Scientists may be closer to answering a long-standing question in biology – how do the components of our cells’ molecular machinery work together to transmit vital gene regulatory information from one cell generation to the next?
New findings published in eLife draw connections between some of these pieces, revealing an extensive web of molecular interactions that may ultimately inform the development of new epigenetic drugs to treat cancers and other diseases. Specifically, the study reveals a mechanism that helps explain how dividing cells pass on patterns of epigenetic information called methyl tags to their daughter cells. This is a crucial part of regulating how genetic information is expresed across cell generations.
Epigenetic tags help tell genes when to switch “on” and “off,” ultimately determining cell type and function. DNA methylation, or the addition of methyl tags to DNA, is one of the most well-studied epigenetic signals; errors in this process are commonly found in cancer.
“Many of the key players orchestrating DNA methylation had previously been characterized, but what we didn’t fully realize before this study is that they all work together in an elegant way,” said Scott Rothbart, PhD, assistant professor at Van Andel Research Institute (VARI) and the study’s senior author. “These new insights into the complexities of epigenetic regulation are contributing to our basic understanding of this process in human health and disease and gives us new vision for how to go about targeting errors in DNA methylation with innovative drug therapies.”
The findings center on a protein called UHRF1, a guardian of the cell’s epigenetic information that can recognize patterns of epigenetic tags and promote the addition of new ones. These “reading” and “writing” activities of UHRF1 are well understood on their own but until now, scientists didn’t know exactly how or even if these UHRF1 activities worked together. Rothbart’s team, along with collaborators from the University of North Carolina at Chapel Hill, the University of Washington, and the University of Toronto, tackled this problem by asking two questions—how does UHRF1 get to where it needs to be? And once it’s there, what does it do?
Here’s what they found: during cell division, UHRF1 recognizes newly copied DNA at sites that are missing methyl tags. At the same time, it also recognizes a protein associated with DNA called histone H3 and attaches another small protein called ubiquitin on that histone. This ubiquitin protein acts as a molecular flag, signaling to another protein called a DNA methylation enzyme that a methyl tag is needed there. The group discovered that ubiquitin attachment on the histone is promoted by the pre-existing pattern of epigenetic signals recognized by UHRF1. This is the first time an epigenetic signal has been shown to affect ubiquitylation and connects the patterns of epigenetic information in a new way.
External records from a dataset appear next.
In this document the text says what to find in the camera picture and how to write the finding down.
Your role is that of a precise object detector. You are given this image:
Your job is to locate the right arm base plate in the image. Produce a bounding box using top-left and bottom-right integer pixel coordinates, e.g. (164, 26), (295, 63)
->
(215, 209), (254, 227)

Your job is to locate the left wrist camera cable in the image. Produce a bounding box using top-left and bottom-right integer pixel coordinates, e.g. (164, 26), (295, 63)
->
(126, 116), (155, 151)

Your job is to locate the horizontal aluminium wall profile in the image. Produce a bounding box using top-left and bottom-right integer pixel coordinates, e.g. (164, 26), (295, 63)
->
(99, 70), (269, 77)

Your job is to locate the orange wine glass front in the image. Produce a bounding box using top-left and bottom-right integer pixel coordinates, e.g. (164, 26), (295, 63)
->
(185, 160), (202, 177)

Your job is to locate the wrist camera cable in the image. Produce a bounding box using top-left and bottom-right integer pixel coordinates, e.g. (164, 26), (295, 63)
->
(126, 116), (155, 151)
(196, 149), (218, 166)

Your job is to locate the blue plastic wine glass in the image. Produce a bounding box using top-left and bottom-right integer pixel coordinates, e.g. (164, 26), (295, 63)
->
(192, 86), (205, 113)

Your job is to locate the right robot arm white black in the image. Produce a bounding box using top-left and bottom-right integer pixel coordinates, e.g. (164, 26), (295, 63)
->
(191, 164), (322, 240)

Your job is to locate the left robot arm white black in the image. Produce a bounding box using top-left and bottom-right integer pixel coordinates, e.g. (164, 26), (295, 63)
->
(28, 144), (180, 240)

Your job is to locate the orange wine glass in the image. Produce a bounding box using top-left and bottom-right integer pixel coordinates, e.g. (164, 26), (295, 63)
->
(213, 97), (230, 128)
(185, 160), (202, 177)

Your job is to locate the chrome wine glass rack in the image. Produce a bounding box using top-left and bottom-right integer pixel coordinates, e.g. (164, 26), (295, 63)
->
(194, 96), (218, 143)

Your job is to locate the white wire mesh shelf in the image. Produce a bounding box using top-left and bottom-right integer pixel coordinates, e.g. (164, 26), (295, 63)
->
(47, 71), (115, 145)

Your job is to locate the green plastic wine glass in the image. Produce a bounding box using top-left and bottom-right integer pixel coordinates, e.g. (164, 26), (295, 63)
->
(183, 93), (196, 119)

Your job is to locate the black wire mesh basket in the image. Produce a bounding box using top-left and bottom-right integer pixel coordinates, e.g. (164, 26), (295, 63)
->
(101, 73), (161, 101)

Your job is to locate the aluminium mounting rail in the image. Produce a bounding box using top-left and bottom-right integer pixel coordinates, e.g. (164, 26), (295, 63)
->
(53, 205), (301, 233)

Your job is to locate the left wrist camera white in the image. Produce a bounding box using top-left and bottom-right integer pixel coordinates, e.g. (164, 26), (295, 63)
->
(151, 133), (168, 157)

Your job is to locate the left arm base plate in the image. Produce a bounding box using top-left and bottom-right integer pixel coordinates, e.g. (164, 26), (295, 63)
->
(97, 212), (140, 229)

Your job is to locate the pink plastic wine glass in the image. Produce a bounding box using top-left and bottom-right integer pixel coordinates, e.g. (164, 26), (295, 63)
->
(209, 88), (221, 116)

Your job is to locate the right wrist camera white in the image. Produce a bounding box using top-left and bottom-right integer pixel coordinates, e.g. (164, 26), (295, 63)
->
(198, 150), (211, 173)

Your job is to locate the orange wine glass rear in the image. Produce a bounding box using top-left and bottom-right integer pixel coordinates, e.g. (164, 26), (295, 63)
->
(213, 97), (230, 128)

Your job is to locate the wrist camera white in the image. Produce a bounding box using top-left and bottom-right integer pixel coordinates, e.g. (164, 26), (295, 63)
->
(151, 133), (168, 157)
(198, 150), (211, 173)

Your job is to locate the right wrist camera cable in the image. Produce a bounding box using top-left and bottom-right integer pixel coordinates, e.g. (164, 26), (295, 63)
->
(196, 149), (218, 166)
“While the functions of the individual parts of UHRF1 were already known, we didn’t appreciate the interdependence of these functions in adding ubiquitin to histones,” said Joe Harrison, PhD, first author of the paper and a postdoctoral fellow in the lab of Brian Kuhlman, PhD, at the UNC School of Medicine. “This exquisite regulation of a ubiquitin ligase has not been previously described and is very exciting for the field of ubiqutin biology.”
DNA methylation has become a target for drug development; in fact, several of these therapies are already in clinical use for certain cancers. With this new knowledge, the next step, Rothbart says, is to develop robust screening methods to find compounds that correct errors in this process.
Rothbart’s work was funded in part by Van Andel Research Institute and the National Institutes of Health. For a full funding statement, please see the publication.
Along with Harrison and Kuhlman, Brian Strahl, PhD, was another UNC author on the eLife paper. Kuhlman and Strahl are members of the UNC Lineberger Comprehensive Cancer Center.